TASK STATEMENT: Every line below from the one with "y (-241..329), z" through the one with "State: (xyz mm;" should be retyped exactly, both ends included; no other lines and no pictures.

DATA:
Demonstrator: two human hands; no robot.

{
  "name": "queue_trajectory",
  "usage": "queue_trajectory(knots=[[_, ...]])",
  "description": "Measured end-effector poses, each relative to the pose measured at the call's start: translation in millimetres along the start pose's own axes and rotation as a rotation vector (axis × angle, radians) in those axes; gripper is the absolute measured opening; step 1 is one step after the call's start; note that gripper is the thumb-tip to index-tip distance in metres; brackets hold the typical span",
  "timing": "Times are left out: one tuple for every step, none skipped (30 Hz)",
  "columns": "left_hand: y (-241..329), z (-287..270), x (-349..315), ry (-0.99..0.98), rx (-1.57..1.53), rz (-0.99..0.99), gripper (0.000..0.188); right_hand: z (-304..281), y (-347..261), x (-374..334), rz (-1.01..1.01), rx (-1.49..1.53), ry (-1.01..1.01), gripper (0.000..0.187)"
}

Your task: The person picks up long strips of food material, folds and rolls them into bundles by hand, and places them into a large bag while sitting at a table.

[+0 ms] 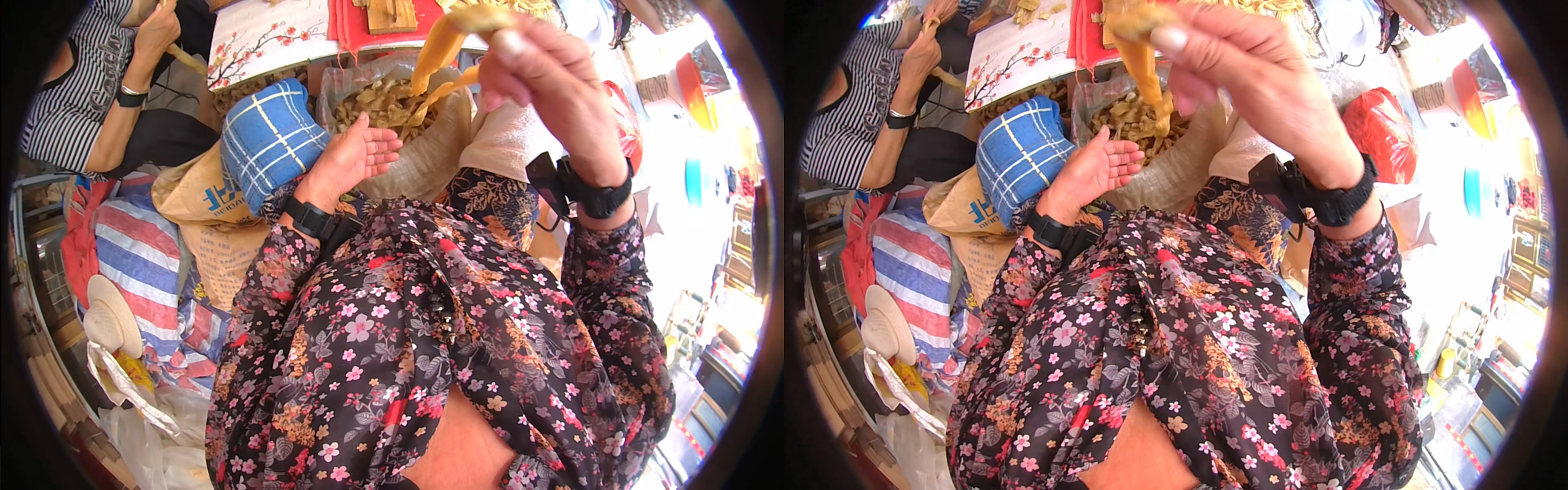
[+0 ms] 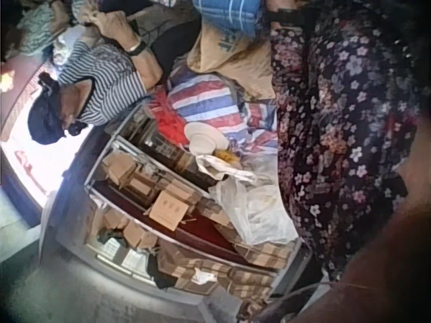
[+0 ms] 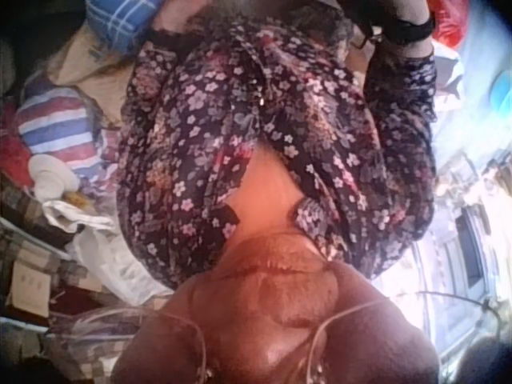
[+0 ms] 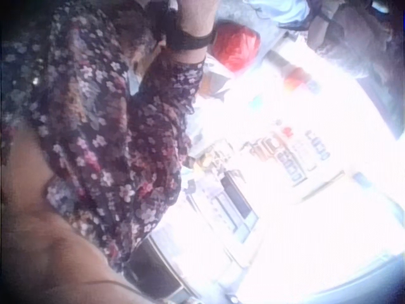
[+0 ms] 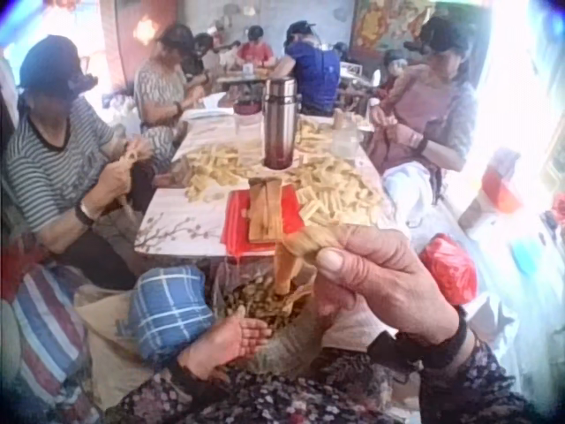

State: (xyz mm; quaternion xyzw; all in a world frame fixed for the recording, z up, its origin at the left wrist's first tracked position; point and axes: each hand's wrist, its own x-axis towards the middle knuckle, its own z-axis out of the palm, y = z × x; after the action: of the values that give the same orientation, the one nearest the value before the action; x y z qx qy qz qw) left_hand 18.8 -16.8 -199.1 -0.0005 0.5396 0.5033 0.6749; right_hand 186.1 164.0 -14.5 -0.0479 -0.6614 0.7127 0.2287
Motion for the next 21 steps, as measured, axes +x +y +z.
queue_trajectory(knots=[[-1.1,-3.0,2.3,-0.016,-0.062,-0.02,0.064,4.1,-17.4,-2.1,-0.023,0.101,-0.036,0.027],[-1.0,-2.0,3.5,-0.033,-0.083,-0.028,0.067,5.3,-21.5,-1.5,-0.125,0.139,-0.055,0.028],[-1.5,1.0,5.3,-0.051,-0.103,-0.036,0.071,5.8,-25.1,-1.9,-0.221,0.181,-0.075,0.031],[-0.6,3.8,7.0,-0.07,-0.12,-0.042,0.074,12.0,-33.5,-10.1,-0.24,0.164,-0.057,0.035],[-0.1,5.4,9.0,-0.14,-0.2,-0.066,0.081,15.0,-38.7,-14.6,-0.29,0.087,-0.172,0.031],[-4.4,4.1,15.2,-0.217,-0.234,-0.053,0.083,16.6,-42.9,-18.1,-0.338,0.01,-0.288,0.027],[-3.0,17.0,9.0,-0.251,-0.275,0.018,0.084,17.5,-45.4,-22.4,-0.385,-0.072,-0.4,0.024],[-1.3,27.4,1.7,-0.284,-0.318,0.089,0.084,20.9,-45.7,-30.0,-0.401,-0.056,-0.499,0.021],[-5.4,15.8,18.0,-0.282,-0.482,-0.042,0.064,25.0,-45.7,-37.9,-0.416,-0.04,-0.6,0.018],[-5.4,9.7,22.9,-0.231,-0.439,0.016,0.056,26.1,-47.1,-40.2,-0.42,0.015,-0.707,0.017],[-6.2,2.5,26.5,-0.179,-0.398,0.074,0.049,27.2,-48.7,-41.7,-0.415,0.068,-0.819,0.016],[-8.8,-4.0,29.6,-0.127,-0.358,0.133,0.042,26.7,-50.5,-40.7,-0.422,0.078,-0.886,0.016],[-1.5,5.5,20.3,-0.004,-0.407,0.119,0.027,23.1,-52.5,-38.0,-0.42,0.039,-0.852,0.017],[4.7,2.4,14.5,-0.076,-0.448,0.129,0.027,17.7,-56.2,-36.3,-0.431,-0.017,-0.793,0.018],[11.6,-8.3,6.9,-0.149,-0.49,0.14,0.027,13.2,-56.6,-34.3,-0.421,-0.104,-0.687,0.019],[17.7,-15.1,-1.9,-0.219,-0.534,0.159,0.026,10.0,-52.1,-30.8,-0.39,-0.201,-0.593,0.021],[29.3,-6.7,-20.3,-0.143,-0.485,0.208,0.023,6.3,-45.0,-28.4,-0.352,-0.294,-0.5,0.022],[39.6,3.6,-42.4,-0.062,-0.439,0.261,0.019,3.7,-37.5,-24.3,-0.27,-0.355,-0.447,0.023],[43.5,1.6,-55.5,-0.059,-0.361,0.335,0.022,2.8,-32.8,-20.4,-0.183,-0.418,-0.396,0.024],[51.1,7.5,-70.1,-0.033,-0.272,0.405,0.023,2.1,-28.9,-17.1,-0.086,-0.434,-0.379,0.024],[58.2,13.9,-82.3,-0.001,-0.205,0.457,0.023,6.6,-16.1,-17.9,-0.096,-0.339,-0.234,0.022]])
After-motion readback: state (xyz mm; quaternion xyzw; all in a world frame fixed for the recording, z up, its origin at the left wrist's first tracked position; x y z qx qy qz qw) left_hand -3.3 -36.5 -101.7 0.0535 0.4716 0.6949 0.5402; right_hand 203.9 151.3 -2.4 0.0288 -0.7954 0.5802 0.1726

TASK SOLUTION:
  "columns": "left_hand: y (-241..329), z (-287..270), x (-349..315), ry (-0.99..0.98), rx (-1.57..1.53), rz (-0.99..0.99), gripper (0.000..0.188); right_hand: z (-304..281), y (-347..261), x (-374..334), rz (-1.01..1.01), rx (-1.49..1.53), ry (-1.01..1.01), gripper (0.000..0.187)"
}

Your task: The person picks up long strips of food material, folds and rolls them into bundles by hand, and places them into a large bag while sitting at a table.

[+0 ms] 
[+0 ms] 
[+0 ms] 
[+0 ms] 
[+0 ms] 

State: (xyz mm; quaternion xyzw; all in a world frame fixed for the recording, z up, its origin at the left wrist's first tracked position; point and axes: each hand's wrist, its own x-axis towards the middle knuckle, its own z-axis out of the palm, y = z × x; after the action: of the values that give the same orientation, the one nearest the value before the action; x y z qx qy qz qw) left_hand 18.8 -16.8 -199.1 -0.0005 0.5396 0.5033 0.6749; right_hand 186.1 164.0 -14.5 -0.0479 -0.6614 0.7127 0.2287

The answer has been given in its entirety.